• silicon.com
• Technology
• Security

By Elinor Mills, 14 April 2009 13:22

NEWS

A report released today finds huge increases in the number of security holes in software and the number of internet threats, particularly attacks in which browsers are hijacked and forced to download malicious programs as people surf the web.

Most web-based attacks target visitors to legitimate websites that have been compromised and that either serve up malicious content to the visitor or embed a malicious and invisible iframe on the page that surreptitiously redirects the user's browser to another web server under an attacker's control, according to the Symantec Internet Security Threat Report.
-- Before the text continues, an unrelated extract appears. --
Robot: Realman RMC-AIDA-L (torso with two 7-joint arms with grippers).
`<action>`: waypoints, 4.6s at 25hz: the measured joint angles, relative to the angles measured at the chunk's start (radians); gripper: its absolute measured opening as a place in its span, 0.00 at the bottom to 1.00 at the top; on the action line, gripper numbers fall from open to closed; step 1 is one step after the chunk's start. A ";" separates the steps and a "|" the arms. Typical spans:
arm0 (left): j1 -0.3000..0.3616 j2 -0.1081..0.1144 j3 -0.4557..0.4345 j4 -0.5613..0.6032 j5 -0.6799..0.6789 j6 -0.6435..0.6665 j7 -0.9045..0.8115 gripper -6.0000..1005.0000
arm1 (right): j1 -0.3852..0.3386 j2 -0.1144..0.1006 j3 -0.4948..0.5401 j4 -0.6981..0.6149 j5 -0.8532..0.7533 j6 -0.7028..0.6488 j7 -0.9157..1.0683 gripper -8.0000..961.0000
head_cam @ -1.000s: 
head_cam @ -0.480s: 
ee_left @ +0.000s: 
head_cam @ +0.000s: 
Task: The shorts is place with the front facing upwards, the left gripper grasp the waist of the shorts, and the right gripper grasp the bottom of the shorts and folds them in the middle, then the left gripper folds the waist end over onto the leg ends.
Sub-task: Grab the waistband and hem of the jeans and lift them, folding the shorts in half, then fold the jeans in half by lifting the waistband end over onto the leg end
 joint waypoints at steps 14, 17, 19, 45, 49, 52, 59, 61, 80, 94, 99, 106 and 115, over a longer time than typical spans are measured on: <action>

Attacks are traded in underground channels, with people buying and selling software that automates attacks or even entire botnets of infected computers that serve as spam armies, the report says. Stolen data is then marketed and offered up with price lists and guarantees. Oddly, the price of stolen data remained the same in 2008 despite the fact the economy took a nose dive, said Zulfikar Ramzan, a technical director at Symantec Security Response.

The top web-based attack in 2008 exploited the Microsoft IE ADODB.Stream Object File Installation Weakness vulnerability, while the top-attacked vulnerability was the Microsoft Windows Server Service RPC Handling Remote Code Execution Vulnerability, according to the report.

Other dangers from 2008 highlighted in Symantec's report:

Conficker
Infections of Conficker, also known as 'Downadup', have been particularly strong in Asia Pacific and Latin America, areas with some of the highest rates of software piracy. Pirated versions of software cannot be automatically updated to receive security patches. The worm, which has infected millions of Windows-based PCs that are not patched, is now communicating with other infected machines via peer-to-peer, dropping a mystery payload and installing malware that masquerades as antivirus software.

Identity fraud
Nearly 80 per cent of confidential information threats exposed user data and 76 per cent used keystroke-logging to steal data like banking account credentials. Of the phishing attacks, 76 per cent attempted to lure victims to specific financial sector brands and one group - the Russian Business Network - is believed to be responsible for about half of the phishing incidents that occurred worldwide last year.

Twelve per cent of all data breaches exposed credit card information, which is the most popular item for sale in the underground economy.

Most data breaches that could lead to identity fraud were in the education sector, while the financial sector was the top industry for identities exposed. Theft or loss of equipment accounted for nearly half of data breaches that could lead to identity fraud and for 66 per cent of identities exposed.

Spam
The most common type of spam detected was related to internet- or computer-related goods and services. Spam volumes rose nearly 200 per cent in 2008 to nearly 350 billion messages in 2008. Botnets were responsible for distributing about 90 per cent of all spam email.

Malware spikes
Symantec detected nearly 1.66 malicious code threats, which represent 60 per cent of the 2.6 million total malware threats Symantec has detected since it has been tracking this. The number of new malicious code signatures grew by 265 per cent from 2007. Trojans make up nearly 70 per cent of the volume of the top 50 malicious code samples.

Vulnerabilities up
Symantec documented nearly 5,500 vulnerabilities in 2008, up nearly 20 per cent over 2007 and 80 per cent of documented vulnerabilities were classified as easily exploitable.

Safari had the longest window of exposure between when the exploit code was released for a vulnerability and when a vendor released a patch, with a nine day average, while Mozilla had the shortest with a less than one day average. Mozilla browsers were affected by 99 new vulnerabilities in 2008, followed by 47 in IE, 40 in Safari, 35 in Opera and 11 in Google Chrome. There were 424 browser plug-in vulnerabilities and ActiveX accounted for most of those.

Geographies
Most attacks originated in the US and the US was the country most frequently targeted by denial-of-service attacks.

Critical infrastructure
Telecommunications was the top critical infrastructure sector for malicious activity, accounting for 97 per cent of the total, and the most common type of attack was denial-of-service.